▸ **PROVIDED MATERIAL**
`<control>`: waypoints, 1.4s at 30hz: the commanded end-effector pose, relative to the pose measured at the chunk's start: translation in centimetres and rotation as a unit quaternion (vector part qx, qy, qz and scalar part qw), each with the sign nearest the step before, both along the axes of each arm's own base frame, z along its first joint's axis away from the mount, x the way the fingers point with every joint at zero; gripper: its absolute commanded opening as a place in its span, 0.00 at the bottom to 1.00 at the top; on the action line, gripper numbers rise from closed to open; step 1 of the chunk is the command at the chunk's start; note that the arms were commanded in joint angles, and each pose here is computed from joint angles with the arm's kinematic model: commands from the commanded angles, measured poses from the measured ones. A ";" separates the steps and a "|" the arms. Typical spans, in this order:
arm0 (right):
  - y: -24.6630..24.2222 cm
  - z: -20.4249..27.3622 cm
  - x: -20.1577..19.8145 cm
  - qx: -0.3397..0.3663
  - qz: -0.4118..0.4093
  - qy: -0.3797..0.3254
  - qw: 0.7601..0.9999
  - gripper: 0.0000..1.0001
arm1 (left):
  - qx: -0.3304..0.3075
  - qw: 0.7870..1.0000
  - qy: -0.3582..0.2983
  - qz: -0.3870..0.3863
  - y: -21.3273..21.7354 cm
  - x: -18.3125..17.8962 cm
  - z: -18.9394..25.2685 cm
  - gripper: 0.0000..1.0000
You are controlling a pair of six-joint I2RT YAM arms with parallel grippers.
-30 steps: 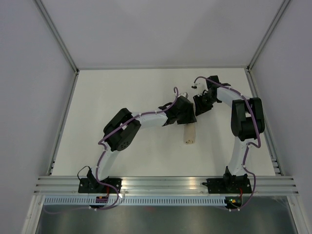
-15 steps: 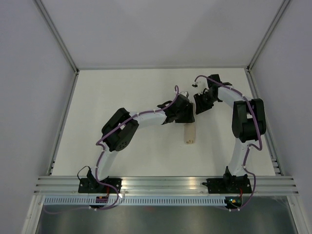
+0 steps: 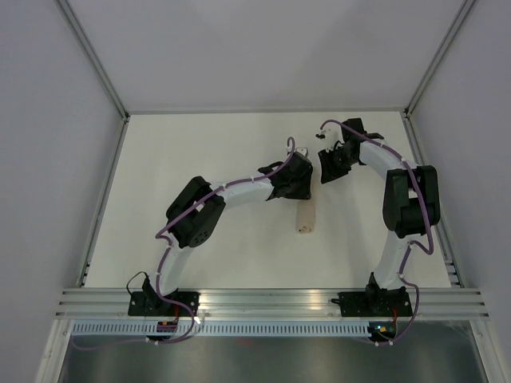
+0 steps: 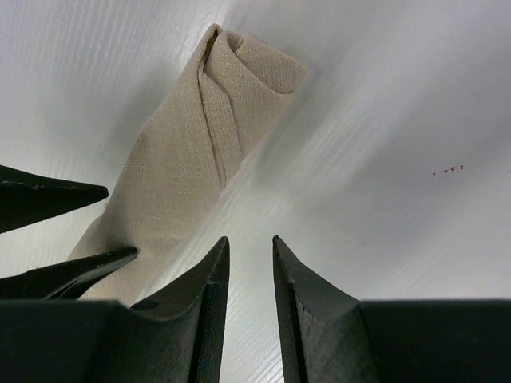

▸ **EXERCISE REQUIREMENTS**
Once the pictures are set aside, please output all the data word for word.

▸ **YOUR SOLUTION**
`<control>`: waypoints, 1.4s at 30hz: the commanded end-effector pose, relative to the pose measured at the chunk's start: translation in centimetres and rotation as a unit quaternion (vector part qx, qy, qz and scalar part qw), each with the sign nearest the step before, both along the axes of each arm's own base frame, z along its first joint's axis away from the mount, x the way the fingers point with every joint at zero; gripper: its absolute commanded opening as a place in its span, 0.00 at the bottom to 1.00 at the top; on the action line, gripper numbers rise from closed to open; step 1 of the chunk is the command at the chunk's start; note that the arms were commanded in joint angles, and each pose here is computed from joint angles with the arm's kinematic model: commands from the commanded angles, measured poses from the measured ones. A ";" separates the steps and a "|" the arms. Typical spans, in this order:
arm0 (right):
  - y: -24.6630..24.2222 cm
  - z: -20.4249..27.3622 cm
  - x: -20.1577..19.8145 cm
  - qx: -0.3397..0.3663
  - qz: -0.4118..0.4093
  - qy: -0.3797..0.3254
  - qw: 0.7601..0.9999
  - gripper: 0.0000..1.0001
arm1 (left):
  - qx: -0.3304..0.3075
  - qw: 0.7870..1.0000
  - qy: -0.3582..0.2983
  - qz: -0.3870..0.3863
  - y: -21.3273..21.7354 cm
  - x: -18.3125..17.8962 cm
  - z: -18.9394..25.2685 cm
  - gripper: 0.0000..1.0000
You are controlling a pair of six-joint I2RT YAM arms with parallel grippers.
-30 steps: 
-15 steps: 
+0 steps: 
+0 steps: 

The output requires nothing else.